The significance of the disparity between the dollar amounts given by Americans and the perception that it will be more or less than last year is unknown. Analysis of changes in anticipated spending within category between November and December this year does show that the largest increase comes in the high-end group planning on spending $1,000 or more. This suggests that while most Americans continue to rein in spending, the upscale retail market may be robust.
Consumers Plan to Do Their Christmas Spending in Many Ways
Seventy-seven percent of consumers say they are "somewhat likely" or "very likely" to do their Christmas shopping at department stores this year while nearly as many (72%) say they will use discount stores and 55% say they will use specialty stores. Three in 10 consumers plan to use the Internet and just about the same percentage (28%) intend to use mail order catalogs. Interestingly, the number of consumers saying they will use the Internet for their holiday shopping this year is essentially the same as it was in 2002 (29%), although it remains much higher than in the late 1990s. Anticipated shopping at department stores and specialty stores is down slightly from previous years.
Will Falling Gas Prices Increase Holiday Spending?
Oil prices have tumbled during recent weeks and gas prices have followed suit. This is much-needed good news for the nation's retailers, particularly those who serve middle- and lower-income households. A decline in gas prices acts much like a tax cut giving consumers more disposable income to spend.
Combine declining gas prices with an aggressive price discounting effort on the part of many retailers, and it may just be possible that there'll be a last-minute holiday spending spree over the next couple of weeks. Of course, if that is not the case, then it will be hard for this holiday season to produce even the 4% to 5% sales increase that everyone seems to be looking for this year.

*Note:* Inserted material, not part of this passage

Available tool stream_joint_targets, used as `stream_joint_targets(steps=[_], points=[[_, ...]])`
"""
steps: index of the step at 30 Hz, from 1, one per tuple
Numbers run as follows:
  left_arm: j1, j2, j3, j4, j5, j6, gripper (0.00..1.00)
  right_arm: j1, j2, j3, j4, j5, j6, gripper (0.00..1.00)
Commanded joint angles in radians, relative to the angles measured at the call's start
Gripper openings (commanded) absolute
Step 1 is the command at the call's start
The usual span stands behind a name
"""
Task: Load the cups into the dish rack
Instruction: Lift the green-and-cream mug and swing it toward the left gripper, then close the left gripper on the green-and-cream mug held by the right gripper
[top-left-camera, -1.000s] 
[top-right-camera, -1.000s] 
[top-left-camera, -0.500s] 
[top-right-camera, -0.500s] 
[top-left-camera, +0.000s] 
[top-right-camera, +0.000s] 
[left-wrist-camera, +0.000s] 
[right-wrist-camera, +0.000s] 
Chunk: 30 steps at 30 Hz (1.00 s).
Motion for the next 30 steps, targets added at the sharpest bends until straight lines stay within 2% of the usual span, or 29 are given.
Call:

These results are based on telephone interviews with a randomly selected national sample of 1,003 adults, aged 18 and older, conducted Dec. 5-8, 2004. For results based on this sample, one can say with 95% confidence that the maximum error attributable to sampling and other random effects is ±3 percentage points. In addition to sampling error, question wording and practical difficulties in conducting surveys can introduce error or bias into the findings of public opinion polls.